** EXERCISE AIM **
Find the line with "Question: Where is the grey tape" in the entries below. Repeat it, every following line, and the line with "left hand in this photo.", exactly and with nothing added.

** Records from a data collection **
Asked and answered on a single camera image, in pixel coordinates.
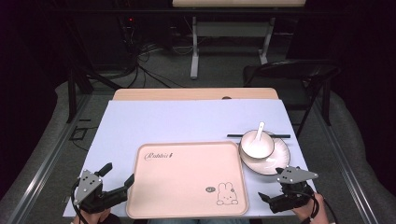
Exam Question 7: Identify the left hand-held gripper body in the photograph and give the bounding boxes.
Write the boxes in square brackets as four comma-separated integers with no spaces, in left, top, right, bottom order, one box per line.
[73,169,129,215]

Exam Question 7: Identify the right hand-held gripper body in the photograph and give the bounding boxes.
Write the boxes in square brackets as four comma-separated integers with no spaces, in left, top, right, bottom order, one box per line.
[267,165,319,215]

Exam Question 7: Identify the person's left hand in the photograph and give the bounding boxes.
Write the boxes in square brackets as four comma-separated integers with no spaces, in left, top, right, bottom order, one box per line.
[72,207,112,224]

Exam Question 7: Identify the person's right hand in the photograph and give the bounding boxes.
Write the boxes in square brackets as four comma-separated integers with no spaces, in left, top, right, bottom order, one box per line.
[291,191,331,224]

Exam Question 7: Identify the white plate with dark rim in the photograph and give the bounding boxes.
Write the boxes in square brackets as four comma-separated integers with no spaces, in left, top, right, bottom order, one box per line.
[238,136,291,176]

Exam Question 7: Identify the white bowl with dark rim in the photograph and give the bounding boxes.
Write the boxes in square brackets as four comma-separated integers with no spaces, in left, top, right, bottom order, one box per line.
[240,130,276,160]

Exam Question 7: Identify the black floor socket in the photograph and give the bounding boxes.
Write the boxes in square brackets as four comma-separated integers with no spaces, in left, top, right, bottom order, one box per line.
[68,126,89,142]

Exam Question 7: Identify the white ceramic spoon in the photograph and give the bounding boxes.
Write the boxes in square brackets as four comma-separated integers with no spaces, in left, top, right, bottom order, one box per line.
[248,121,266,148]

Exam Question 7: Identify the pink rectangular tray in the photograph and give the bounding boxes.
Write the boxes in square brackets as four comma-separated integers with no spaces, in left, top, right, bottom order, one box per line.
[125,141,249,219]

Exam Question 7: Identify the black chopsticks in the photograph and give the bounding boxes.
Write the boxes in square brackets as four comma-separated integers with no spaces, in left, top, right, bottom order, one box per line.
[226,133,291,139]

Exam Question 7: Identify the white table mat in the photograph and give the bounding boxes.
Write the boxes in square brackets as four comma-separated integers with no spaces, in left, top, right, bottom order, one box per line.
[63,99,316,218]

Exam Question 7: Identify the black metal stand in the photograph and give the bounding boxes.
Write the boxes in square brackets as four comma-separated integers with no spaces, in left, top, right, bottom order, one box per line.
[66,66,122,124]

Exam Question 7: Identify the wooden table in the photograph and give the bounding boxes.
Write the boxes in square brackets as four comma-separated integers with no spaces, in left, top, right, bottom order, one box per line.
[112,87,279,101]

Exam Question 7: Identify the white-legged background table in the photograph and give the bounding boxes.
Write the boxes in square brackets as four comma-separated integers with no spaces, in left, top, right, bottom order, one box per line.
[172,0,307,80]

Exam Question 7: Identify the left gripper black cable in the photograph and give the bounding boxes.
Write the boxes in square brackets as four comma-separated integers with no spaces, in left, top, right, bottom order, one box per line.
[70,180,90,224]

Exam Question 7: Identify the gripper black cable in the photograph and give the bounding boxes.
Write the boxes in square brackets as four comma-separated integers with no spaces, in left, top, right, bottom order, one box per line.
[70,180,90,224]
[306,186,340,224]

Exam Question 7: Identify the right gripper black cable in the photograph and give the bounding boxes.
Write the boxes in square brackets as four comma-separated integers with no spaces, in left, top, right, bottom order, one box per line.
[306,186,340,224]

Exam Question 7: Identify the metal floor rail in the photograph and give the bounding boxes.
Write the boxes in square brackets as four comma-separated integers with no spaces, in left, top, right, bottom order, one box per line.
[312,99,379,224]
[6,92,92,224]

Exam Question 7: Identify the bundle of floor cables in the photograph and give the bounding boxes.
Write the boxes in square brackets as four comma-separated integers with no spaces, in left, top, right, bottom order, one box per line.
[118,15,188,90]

* * *

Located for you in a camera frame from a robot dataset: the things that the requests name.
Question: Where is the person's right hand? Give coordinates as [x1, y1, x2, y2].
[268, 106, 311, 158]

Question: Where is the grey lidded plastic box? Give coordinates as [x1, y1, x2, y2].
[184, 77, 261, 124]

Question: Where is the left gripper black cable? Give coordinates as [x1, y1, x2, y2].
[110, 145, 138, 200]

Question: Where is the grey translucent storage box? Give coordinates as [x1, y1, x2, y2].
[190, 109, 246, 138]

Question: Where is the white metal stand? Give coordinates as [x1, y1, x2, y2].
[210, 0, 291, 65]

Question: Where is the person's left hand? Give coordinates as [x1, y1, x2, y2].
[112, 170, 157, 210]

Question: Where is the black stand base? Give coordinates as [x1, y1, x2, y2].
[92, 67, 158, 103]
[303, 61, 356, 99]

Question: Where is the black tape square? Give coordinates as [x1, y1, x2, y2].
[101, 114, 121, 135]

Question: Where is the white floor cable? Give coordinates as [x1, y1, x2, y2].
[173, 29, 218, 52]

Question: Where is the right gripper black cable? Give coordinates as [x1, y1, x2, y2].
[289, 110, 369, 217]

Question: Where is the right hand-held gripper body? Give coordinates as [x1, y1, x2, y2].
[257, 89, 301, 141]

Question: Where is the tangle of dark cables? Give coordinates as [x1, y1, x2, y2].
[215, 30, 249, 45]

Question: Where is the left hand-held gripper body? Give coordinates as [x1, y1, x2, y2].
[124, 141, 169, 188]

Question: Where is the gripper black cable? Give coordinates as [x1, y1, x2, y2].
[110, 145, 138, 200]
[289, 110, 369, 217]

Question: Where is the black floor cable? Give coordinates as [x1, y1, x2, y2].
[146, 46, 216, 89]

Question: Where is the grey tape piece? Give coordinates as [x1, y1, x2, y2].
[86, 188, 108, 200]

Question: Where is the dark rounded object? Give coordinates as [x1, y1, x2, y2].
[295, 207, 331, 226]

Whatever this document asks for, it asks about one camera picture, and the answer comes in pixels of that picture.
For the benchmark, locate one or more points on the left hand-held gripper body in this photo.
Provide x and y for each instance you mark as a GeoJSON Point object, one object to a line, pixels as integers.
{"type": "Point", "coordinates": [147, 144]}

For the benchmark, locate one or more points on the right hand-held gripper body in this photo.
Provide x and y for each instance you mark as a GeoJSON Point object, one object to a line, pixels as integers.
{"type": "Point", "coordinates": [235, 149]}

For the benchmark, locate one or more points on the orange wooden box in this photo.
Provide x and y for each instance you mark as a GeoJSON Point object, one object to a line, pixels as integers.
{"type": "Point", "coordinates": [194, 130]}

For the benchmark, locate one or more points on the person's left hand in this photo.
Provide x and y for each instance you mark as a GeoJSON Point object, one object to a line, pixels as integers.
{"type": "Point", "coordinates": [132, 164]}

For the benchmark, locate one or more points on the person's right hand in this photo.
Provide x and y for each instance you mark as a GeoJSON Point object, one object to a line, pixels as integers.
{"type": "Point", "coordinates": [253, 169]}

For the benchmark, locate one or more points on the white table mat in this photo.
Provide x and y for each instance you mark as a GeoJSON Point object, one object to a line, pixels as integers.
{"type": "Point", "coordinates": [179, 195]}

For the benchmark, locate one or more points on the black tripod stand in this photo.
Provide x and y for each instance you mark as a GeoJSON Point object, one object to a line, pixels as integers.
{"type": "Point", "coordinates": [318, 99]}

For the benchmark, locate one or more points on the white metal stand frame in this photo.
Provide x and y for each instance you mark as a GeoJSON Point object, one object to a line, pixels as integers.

--

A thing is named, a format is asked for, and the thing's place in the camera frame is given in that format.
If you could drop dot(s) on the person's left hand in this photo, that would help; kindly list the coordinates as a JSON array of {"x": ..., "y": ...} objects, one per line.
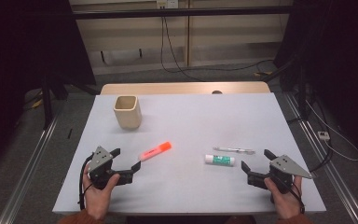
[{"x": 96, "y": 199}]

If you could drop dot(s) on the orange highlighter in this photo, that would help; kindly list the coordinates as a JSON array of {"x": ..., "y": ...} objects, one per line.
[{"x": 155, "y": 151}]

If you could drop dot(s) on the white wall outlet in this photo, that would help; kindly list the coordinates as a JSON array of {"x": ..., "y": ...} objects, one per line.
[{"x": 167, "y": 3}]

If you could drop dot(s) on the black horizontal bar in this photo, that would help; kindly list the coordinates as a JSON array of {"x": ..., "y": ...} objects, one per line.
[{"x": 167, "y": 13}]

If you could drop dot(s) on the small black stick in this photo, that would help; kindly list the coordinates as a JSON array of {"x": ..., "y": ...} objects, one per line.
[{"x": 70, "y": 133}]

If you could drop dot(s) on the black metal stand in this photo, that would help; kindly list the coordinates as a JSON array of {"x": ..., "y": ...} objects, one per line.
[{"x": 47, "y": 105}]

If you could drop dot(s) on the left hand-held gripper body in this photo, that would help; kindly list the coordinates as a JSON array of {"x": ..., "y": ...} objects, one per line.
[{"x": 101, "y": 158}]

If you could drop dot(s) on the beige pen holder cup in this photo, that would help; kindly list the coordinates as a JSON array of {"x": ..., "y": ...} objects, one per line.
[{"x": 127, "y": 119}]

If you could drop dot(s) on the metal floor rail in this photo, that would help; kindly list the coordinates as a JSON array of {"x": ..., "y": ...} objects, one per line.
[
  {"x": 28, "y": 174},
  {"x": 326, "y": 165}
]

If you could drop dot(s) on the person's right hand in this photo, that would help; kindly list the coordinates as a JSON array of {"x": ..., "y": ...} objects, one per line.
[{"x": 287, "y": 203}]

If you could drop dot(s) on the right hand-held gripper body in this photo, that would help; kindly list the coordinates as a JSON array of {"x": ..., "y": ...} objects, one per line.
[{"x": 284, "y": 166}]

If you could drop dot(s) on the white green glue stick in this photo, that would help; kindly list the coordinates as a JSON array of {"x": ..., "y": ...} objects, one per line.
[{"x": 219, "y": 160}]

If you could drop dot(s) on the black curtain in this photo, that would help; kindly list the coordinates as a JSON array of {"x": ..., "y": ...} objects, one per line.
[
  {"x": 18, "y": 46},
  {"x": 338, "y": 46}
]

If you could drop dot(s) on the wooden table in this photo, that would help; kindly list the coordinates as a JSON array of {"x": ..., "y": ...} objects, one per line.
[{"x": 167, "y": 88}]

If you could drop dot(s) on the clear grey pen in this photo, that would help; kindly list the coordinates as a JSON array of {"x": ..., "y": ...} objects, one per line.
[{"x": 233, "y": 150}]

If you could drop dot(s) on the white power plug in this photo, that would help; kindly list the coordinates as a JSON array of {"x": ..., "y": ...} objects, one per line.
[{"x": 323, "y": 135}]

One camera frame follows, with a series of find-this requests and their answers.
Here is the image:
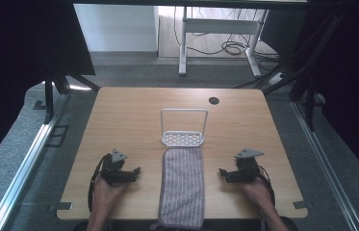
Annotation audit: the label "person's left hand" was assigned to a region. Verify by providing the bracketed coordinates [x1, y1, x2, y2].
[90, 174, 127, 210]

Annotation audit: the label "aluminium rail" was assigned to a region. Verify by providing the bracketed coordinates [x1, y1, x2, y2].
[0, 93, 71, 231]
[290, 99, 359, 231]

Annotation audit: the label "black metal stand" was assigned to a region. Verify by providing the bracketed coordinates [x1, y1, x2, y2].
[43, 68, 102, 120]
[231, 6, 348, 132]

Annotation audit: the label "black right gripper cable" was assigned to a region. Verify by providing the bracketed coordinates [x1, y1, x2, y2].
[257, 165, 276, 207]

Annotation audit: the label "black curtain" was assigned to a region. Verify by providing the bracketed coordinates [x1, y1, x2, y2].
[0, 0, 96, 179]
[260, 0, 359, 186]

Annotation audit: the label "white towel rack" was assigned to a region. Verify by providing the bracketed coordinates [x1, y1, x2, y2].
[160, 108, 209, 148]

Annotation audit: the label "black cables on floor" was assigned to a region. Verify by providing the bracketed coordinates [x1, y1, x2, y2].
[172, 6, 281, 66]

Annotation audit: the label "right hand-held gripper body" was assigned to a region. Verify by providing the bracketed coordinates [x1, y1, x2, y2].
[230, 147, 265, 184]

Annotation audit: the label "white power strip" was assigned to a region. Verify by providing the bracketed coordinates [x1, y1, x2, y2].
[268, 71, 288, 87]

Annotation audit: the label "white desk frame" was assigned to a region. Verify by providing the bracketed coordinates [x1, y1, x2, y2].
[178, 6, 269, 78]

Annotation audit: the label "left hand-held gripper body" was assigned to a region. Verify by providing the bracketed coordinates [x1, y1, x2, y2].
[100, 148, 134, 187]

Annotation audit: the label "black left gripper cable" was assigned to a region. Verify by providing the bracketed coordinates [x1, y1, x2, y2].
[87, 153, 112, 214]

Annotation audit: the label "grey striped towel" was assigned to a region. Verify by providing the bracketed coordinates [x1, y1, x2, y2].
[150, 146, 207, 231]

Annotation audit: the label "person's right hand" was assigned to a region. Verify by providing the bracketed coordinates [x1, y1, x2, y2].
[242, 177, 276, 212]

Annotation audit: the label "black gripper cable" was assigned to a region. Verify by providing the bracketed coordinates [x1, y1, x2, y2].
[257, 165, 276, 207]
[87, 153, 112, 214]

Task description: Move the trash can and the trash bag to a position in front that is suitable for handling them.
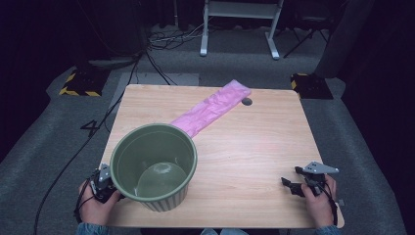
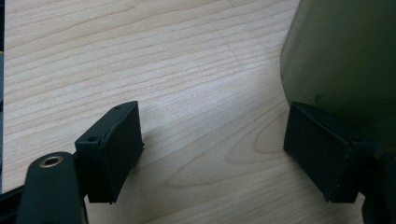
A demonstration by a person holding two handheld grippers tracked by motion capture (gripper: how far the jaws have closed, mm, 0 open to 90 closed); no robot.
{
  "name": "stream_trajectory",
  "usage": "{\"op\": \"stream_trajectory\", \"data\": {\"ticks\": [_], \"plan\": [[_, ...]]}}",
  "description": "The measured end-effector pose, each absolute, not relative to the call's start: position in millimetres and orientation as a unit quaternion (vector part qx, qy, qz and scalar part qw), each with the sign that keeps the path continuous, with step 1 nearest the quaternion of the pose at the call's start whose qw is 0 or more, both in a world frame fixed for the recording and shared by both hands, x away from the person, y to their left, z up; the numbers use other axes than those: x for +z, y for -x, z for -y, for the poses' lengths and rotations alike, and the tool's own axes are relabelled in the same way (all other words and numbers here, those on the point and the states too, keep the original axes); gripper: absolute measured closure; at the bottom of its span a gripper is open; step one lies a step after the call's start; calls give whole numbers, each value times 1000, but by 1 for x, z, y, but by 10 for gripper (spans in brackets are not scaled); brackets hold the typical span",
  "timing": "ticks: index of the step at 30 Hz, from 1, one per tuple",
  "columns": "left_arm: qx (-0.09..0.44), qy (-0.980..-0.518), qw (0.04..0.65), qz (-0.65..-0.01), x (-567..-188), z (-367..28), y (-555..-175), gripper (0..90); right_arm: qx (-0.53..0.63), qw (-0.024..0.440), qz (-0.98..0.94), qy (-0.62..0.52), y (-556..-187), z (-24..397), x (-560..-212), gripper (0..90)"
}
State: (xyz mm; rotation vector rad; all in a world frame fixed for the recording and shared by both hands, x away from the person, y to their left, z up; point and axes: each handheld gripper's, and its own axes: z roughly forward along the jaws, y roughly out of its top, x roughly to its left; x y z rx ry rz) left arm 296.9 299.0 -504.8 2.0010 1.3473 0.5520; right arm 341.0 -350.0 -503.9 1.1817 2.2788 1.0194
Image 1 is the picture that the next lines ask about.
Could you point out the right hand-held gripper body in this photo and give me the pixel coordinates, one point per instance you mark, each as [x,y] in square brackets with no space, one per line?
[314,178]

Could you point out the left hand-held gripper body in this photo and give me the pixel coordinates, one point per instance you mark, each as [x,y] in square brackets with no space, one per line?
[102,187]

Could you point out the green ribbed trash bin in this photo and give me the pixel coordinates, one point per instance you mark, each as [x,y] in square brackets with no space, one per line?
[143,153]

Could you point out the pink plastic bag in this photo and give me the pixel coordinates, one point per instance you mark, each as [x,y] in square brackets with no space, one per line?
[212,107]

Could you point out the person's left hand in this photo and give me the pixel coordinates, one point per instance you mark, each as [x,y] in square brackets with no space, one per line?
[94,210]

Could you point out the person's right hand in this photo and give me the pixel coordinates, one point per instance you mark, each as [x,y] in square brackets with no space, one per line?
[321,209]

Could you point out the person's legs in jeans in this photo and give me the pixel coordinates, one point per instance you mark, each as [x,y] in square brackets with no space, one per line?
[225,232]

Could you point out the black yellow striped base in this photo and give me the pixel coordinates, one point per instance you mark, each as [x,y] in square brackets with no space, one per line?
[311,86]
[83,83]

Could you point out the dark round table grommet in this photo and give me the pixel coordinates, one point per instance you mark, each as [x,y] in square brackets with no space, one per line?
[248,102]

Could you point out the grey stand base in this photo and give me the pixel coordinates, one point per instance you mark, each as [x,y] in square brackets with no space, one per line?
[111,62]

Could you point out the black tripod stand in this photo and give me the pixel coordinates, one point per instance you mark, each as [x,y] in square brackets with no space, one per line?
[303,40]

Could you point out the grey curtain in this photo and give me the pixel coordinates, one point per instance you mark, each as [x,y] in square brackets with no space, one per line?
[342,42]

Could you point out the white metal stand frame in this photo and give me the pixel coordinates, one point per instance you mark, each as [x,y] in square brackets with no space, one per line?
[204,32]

** ANSWER **
Question: Where is the grey tape piece? Give coordinates as [x1, y1, x2, y2].
[86, 188, 108, 200]

Question: Where is the dark rounded object? Give coordinates as [x1, y1, x2, y2].
[295, 207, 331, 226]

Whatever this document asks for, it asks about one camera picture, and the answer comes in pixels of that picture.
For the benchmark, locate one or more points on the left hand-held gripper body in this photo.
Provide x and y for each instance you mark as a GeoJSON Point object, one object to a line, pixels as integers.
{"type": "Point", "coordinates": [147, 144]}

For the benchmark, locate one or more points on the right hand-held gripper body in this photo.
Provide x and y for each instance you mark as a GeoJSON Point object, one object to a line, pixels as integers.
{"type": "Point", "coordinates": [235, 149]}

For the benchmark, locate one or more points on the orange wooden box in this photo.
Provide x and y for each instance you mark as a GeoJSON Point object, one object to a line, pixels as integers.
{"type": "Point", "coordinates": [194, 130]}

For the benchmark, locate one or more points on the person's left hand in this photo.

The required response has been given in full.